The strengths of the study include its detailed description of nurses’ experiences in psychiatric units from their perspectives and the consideration of nurses’ additional comments on their practice. Moreover, the results were presented in tables that can be used to compare the experience of novice nurses to those of experienced ones. The weaknesses of the research are that it was conducted in only one hospital and the sample size was small, which does not allow for the generalization of the study.

Mental Health Clinical Simulation

Martin, C. T., & Chanda, N. (2016). Mental health clinical simulation: Therapeutic communication. Clinical Simulation in Nursing, 12(6), 209-214.

The main idea of this study is that therapeutic communication ensures the establishment of healthy, trust-based, and stress-reducing relationships between nurses and patients. Ideally, individuals should share their concerns, experiences, thoughts, and necessary health-related information with nurses, who can then respond to their needs. The authors suggest that therapeutic communication is a significant part of psychiatric nursing.

They propose the use of mental health simulation to enhance nurses’ confidence and communicative capacities, decrease patients’ anxiety, and increase their self-reflection in the future. The study used a quasi-experimental design and was performed before and after nursing students’ mental health clinical orientation to evaluate the significance of a simulation.

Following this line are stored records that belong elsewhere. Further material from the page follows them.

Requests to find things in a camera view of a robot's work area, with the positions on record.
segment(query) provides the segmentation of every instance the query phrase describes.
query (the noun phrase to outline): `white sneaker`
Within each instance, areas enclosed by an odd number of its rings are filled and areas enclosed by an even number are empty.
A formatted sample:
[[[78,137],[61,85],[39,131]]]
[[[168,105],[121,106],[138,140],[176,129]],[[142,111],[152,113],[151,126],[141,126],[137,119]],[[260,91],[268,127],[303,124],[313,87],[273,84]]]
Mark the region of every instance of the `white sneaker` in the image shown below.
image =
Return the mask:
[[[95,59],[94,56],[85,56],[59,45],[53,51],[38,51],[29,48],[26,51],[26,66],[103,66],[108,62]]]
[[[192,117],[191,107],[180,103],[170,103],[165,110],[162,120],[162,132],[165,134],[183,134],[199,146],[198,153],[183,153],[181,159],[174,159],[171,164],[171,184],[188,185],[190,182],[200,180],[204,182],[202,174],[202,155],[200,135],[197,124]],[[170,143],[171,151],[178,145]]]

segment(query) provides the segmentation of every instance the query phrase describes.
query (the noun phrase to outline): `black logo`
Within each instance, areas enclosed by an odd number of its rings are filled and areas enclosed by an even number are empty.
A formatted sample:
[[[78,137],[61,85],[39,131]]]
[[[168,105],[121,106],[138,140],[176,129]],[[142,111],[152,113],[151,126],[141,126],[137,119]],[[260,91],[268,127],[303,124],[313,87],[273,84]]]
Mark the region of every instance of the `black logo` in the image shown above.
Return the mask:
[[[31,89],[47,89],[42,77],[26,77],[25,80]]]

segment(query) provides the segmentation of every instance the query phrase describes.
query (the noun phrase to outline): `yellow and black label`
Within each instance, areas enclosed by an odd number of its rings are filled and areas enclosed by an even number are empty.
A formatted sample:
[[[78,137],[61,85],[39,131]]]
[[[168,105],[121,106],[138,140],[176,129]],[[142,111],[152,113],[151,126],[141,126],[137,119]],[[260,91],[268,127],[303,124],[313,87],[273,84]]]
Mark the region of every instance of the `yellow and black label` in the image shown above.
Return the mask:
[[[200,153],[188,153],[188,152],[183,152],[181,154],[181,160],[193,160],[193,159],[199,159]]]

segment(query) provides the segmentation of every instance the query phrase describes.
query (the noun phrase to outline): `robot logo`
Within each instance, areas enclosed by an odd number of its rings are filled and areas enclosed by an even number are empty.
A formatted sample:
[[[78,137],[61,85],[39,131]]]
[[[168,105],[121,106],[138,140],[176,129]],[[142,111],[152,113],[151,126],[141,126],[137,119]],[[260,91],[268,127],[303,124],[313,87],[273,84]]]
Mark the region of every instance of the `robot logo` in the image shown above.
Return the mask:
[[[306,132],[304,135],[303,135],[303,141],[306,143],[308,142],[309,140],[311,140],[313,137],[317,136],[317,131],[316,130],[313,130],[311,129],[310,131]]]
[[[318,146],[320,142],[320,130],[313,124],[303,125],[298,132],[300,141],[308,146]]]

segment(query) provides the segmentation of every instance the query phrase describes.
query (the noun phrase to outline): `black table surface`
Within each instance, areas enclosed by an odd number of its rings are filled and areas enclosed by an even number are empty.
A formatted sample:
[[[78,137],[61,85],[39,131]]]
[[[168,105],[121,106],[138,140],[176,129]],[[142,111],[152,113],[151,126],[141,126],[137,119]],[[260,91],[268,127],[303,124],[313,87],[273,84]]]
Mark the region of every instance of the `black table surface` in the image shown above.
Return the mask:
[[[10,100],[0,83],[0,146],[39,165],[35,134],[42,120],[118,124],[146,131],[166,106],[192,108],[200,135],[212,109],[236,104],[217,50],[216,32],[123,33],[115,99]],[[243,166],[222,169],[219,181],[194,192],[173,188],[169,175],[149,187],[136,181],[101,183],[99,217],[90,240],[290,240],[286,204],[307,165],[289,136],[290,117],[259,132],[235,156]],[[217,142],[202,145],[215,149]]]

The results of the research show that students felt more confident while interacting with individuals after mental health simulation; their scores on therapeutic communication test increased after orientation. Moreover, they became less anxious about interacting with real patients in the future. Notably, before simulation, students had reported feeling helpless, terrified, and unprepared to help patients. The interaction with real patients allowed them to learn how to ask relevant questions, see the symptoms of mental illnesses, and develop communicative strategies.

The recommendations of the study for the implementation of the simulations include providing students with reading assignments and lectures to prepare them for hospital experience, recording the simulation to allow them to review their actions, making standardized patients unknown to the students, and utilizing individualized debriefings. Moreover, it is necessary to develop a simulation schedule to ensure that nursing students’ actions are coordinated.

The primary strength of the article is that the authors conducted two evaluations, which allowed for the comparison of the results and the estimation of the students’ experiences before and after simulation. Moreover, the participants’ recommendations and commentary were considered to suggest the methods of improvement for future practice. The weakness of the study is that students were only allowed to interact with one standardized patient; the rest of them were actors. Besides, participants from only one nursing program were chosen, which might distort the results of the study.

Challenges of Nurses’ Empowerment in the Management of Patient Aggression

Ramezani, T., Gholamzadeh, S., Torabizadeh, C., Sharif, F., & Ahmadzadeh, L. (2017). Challenges of nurses’ empowerment in the management of patient aggression: A qualitative study. Iranian Journal of Nursing and Midwifery Research, 22(6), 442-448.

The main idea of the article is that organizations should pay attention to nurses’ empowerment in the management of patients’ aggression. The lack of medical institutions’ support may lead to nurses’ inability to control challenging situations and patients’ aggression, as well as implement appropriate methods of care. The identification of the challenges of empowerment may increase organizations’ awareness of their potential failures and ensure efficacy in the delivery of optimal and safe care. The study utilized semi-structured interviews with nurses to analyze the perceived challenges of their empowerment.

The findings of the research were divided into several categories. The first one, inefficient organizational policies, included limited human resources, mandatory shifts, and the lack of protective equipment. The insufficient number of staff reduced nurses’ authorities in the management of patients’ aggression, ignorance about individuals’ needs, and fatigue. Mandatory shifts contributed to personnel’s exhaustion, and the shortage of warning bells led to the decreased level of safety of nurses and patients.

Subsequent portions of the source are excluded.